What to produce: Work out the number of lines below containing the word "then" and give nothing besides it.

Given data:
= Beginning of Section =
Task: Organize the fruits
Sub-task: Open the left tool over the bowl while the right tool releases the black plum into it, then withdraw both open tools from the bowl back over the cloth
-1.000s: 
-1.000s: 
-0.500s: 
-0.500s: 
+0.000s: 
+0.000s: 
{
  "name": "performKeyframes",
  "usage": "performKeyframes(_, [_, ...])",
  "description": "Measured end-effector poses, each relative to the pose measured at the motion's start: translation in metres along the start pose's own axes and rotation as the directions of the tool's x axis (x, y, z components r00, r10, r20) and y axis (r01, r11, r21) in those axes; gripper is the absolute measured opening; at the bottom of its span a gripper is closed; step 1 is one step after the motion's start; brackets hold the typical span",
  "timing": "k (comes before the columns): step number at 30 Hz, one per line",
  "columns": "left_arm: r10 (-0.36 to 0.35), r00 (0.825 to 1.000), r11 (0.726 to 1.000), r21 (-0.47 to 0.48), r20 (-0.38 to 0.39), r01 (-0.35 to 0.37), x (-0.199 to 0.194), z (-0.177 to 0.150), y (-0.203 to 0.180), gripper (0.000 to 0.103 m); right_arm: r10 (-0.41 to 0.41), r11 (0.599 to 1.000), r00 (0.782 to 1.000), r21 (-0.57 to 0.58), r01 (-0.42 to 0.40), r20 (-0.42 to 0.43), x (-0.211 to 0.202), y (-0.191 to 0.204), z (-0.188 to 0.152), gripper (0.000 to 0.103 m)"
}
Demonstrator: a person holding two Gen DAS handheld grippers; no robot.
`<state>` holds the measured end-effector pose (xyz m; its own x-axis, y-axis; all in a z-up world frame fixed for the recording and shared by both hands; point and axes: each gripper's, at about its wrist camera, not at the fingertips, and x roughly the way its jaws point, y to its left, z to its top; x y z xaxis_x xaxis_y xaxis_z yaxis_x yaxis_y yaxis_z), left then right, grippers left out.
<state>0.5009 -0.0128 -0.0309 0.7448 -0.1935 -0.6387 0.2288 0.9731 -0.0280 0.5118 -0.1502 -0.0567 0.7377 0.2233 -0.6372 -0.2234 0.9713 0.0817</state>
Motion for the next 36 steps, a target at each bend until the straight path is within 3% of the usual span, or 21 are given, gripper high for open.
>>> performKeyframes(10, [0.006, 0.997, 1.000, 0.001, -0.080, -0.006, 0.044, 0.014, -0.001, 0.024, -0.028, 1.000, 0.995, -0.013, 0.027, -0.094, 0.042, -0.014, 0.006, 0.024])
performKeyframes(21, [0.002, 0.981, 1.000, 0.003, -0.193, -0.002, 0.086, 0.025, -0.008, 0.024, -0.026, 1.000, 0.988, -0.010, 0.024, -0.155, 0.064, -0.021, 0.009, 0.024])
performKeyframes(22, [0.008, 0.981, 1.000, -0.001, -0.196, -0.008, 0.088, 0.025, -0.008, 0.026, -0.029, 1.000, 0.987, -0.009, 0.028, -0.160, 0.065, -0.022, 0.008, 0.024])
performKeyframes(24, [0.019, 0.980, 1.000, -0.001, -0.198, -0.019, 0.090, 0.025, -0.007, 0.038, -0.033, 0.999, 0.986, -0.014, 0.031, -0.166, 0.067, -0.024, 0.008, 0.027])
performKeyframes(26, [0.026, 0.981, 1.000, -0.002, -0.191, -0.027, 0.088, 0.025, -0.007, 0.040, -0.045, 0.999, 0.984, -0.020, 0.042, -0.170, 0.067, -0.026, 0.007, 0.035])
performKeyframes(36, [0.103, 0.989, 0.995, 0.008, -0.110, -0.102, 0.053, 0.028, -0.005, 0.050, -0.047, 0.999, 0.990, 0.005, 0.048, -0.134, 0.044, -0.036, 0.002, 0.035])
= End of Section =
Answer space: 2